Regardless of Age, Measures of Kidney Function Remain Predictors of Kidney Disease and Death
EMBARGOED FOR EARLY RELEASE: 2:00 P.M. (CT) TUESDAY, OCTOBER 30, 2012
Media Advisory: To contact corresponding author Josef Coresh, M.D., Ph.D., call Tim Parsons at 410-955-7619 or email firstname.lastname@example.org. To contact editorial author Ian H. de Boer, M.D., M.S., call Clare LaFond at 206-685-1323 or email email@example.com.
CHICAGO – In a large, collaborative study that included more than 2 million individuals from around the world, two measures of poor kidney function, low estimated glomerular filtration rate and high albuminuria, were associated with risk of death and end-stage renal disease regardless of the age of the individuals, according to a study appearing in JAMA. The study is being release early online to coincide with its presentation at the American Society of Nephrology’s Kidney Week meeting.
“Chronic kidney disease (CKD) is defined by reduced glomerular filtration rate [GFR less than 60 mL/min/1.73 m2] or kidney damage (usually detected by high albuminuria; e.g., 30 mg or greater of albumin per 1 gram of creatinine). Chronic kidney disease affects 10 percent to 15 percent of adults in the United States, Europe, and Asia, and the prevalence increases dramatically with age (from 4 percent at age 20-39 to 47 percent at age ≥70 years in the United States). Recently, it has been suggested that the definition and staging of CKD and corresponding clinical risk should be determined by the combination of estimated GFR (eGFR) and albuminuria levels,” according to background information in the article. “However, controversy exists about whether age modifies their independent and combined association with clinical risk, partly because of different analytic approaches.
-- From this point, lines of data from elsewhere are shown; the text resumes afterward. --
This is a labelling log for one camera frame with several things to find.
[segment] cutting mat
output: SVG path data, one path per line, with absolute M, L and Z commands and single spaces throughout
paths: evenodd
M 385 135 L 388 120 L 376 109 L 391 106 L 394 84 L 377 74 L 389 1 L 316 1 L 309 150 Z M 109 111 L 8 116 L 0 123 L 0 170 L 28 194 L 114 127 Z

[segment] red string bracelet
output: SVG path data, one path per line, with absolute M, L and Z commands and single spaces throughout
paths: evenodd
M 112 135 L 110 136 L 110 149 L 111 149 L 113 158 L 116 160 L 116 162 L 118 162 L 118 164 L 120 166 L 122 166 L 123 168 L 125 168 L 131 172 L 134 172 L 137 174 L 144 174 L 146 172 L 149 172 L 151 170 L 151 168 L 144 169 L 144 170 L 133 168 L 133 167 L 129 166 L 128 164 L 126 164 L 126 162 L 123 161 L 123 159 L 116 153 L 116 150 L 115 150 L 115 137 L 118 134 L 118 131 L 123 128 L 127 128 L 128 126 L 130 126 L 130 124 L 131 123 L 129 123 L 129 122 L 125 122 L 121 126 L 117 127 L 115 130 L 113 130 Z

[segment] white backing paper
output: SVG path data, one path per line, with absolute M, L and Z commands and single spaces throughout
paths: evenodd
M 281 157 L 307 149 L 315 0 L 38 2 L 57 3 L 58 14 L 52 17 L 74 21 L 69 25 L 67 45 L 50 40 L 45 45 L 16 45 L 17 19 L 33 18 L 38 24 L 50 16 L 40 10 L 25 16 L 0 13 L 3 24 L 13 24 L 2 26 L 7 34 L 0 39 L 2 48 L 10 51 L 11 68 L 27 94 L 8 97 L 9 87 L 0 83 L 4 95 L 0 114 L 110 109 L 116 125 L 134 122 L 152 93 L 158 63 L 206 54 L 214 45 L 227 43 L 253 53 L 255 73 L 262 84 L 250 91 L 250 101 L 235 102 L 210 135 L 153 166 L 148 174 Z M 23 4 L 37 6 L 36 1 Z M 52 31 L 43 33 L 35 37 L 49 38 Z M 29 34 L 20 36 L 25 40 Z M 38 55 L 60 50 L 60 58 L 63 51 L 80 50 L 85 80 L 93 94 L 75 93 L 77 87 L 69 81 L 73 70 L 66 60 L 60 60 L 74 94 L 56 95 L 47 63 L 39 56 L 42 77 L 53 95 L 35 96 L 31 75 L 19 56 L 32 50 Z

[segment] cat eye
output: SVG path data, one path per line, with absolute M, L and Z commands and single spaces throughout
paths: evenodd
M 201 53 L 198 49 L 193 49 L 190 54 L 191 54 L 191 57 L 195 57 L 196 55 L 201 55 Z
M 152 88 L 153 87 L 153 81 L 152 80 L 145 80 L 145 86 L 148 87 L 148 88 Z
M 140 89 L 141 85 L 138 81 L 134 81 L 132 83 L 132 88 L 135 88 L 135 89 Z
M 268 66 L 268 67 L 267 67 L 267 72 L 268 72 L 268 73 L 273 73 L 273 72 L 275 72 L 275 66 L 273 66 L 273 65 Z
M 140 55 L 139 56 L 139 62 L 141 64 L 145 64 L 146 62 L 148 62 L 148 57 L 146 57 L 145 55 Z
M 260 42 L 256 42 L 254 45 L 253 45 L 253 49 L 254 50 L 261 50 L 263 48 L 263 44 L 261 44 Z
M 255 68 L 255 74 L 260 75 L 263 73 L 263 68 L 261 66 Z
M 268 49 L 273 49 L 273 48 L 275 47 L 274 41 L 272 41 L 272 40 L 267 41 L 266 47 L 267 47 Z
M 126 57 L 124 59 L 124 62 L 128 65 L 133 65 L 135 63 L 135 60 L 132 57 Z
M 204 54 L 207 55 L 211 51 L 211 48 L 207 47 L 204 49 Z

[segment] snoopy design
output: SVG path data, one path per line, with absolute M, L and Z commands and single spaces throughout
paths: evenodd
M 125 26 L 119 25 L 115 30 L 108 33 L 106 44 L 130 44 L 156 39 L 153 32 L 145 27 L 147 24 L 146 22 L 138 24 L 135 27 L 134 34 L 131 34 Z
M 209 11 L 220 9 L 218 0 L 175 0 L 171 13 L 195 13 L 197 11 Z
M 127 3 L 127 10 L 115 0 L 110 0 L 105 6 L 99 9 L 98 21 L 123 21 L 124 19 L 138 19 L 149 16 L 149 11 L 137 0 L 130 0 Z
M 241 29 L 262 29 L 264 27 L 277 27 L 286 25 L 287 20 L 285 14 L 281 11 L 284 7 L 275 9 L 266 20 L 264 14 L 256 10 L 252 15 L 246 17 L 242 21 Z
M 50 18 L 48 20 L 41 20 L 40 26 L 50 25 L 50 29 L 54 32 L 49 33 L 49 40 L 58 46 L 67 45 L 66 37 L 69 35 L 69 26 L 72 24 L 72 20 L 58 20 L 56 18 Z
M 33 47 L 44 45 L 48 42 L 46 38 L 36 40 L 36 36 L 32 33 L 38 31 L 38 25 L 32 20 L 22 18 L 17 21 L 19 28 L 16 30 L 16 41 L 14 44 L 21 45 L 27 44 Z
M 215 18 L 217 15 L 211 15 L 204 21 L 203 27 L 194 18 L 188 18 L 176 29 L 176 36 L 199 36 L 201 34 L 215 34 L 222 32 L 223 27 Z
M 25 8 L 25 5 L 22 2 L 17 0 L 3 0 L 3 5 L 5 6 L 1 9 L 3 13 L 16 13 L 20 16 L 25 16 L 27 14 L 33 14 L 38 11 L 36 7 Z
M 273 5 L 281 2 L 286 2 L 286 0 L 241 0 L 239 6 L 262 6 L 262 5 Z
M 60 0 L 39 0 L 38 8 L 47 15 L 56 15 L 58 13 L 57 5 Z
The resulting uncertainty about the comprehensive effect of age on the CKD-risk relationship hampers optimal clinical practice and public health initiatives for this large patient group.”
Stein I. Hallan, M.D., Ph.D., of the Norwegian University of Science and Technology, Trondheim, Norway, and colleagues conducted a study to evaluate the possible effect of age on the association of eGFR and albuminuria with risk of death and end-stage renal disease (ESRD), examining both relative and absolute risks. The study included 2,051,244 participants from 33 general population or high-risk (of vascular disease) cohorts and 13 CKD groups from Asia, Australasia, Europe, and North/South America, conducted from 1972-2011, with an average follow-up time of 5.8 years.
After meta-analysis of the data, the researchers found that mortality (112,325 deaths) and ESRD (8,411 events) risks were higher at lower eGFR and higher albuminuria in every age category. “We found that mortality risk associations were weaker on the relative scale but stronger on the absolute scale at older ages in general population and high-risk cohorts. In cohorts specifically selected for CKD, age did not modify the mortality associations. For ESRD risk, age did not significantly influence relative and absolute risk gradients. Thus, eGFR and albuminuria were strongly associated with both mortality and ESRD in a wide range of studies across the full age range. Importantly, the results were largely consistent across diverse cohorts in terms of demographic and clinical characteristics.”
The authors add that their findings have several important implications. “First, our study shows that the kidney measures used for defining and staging CKD are strong predictors of clinical risk across the full age range, including age 75 years or older in many cohorts. This contradicts concerns raised by some that current CKD guidelines should be used with caution in older individuals and that low eGFR reflects only natural aging. … Second, our data support the recommendations from several investigators that CKD measures should be added to mortality risk equations. … Third, the strong increase in mortality rate along with kidney measures at older ages suggests that older adults should not be left out from management strategies of CKD.”
“Although some variation in management of CKD should be considered by age based on cost and benefits, with respect to risk of mortality and ESRD, our data support a common definition and staging of CKD based on eGFR and albuminuria for all age groups.”
(doi:10.1001/jama. 2012.16817;. Available pre-embargo to the media at http://media.jamanetwork.com)
Editor’s Note: Please see the article for additional information, including other authors, author contributions and affiliations, financial disclosures, funding and support, etc.
Chronic Kidney Disease–A Challenge For All Ages
Ian H. de Boer, M.D., M.S., of the University of Washington, Seattle, comments on the findings of this study in an accompanying editorial.
“For physicians to help improve the lives of patients with CKD, identifying the presence of CKD and its associated risks is an important first step. In this respect, [the results of this study] makes it clear that CKD is a challenge for all ages. To move forward, CKD identification must be coupled to new treatment strategies tailored to patients with CKD, including older patients with CKD.”
(doi:10.1001/jama. 2012.30761;. Available pre-embargo to the media at http://media.jamanetwork.com)
Editor’s Note: The author has completed and submitted the ICMJE Form for Disclosure of Potential Conflicts of Interest. Dr. de Boer receives research funding from the National Institutes of Health and Abbott Laboratories.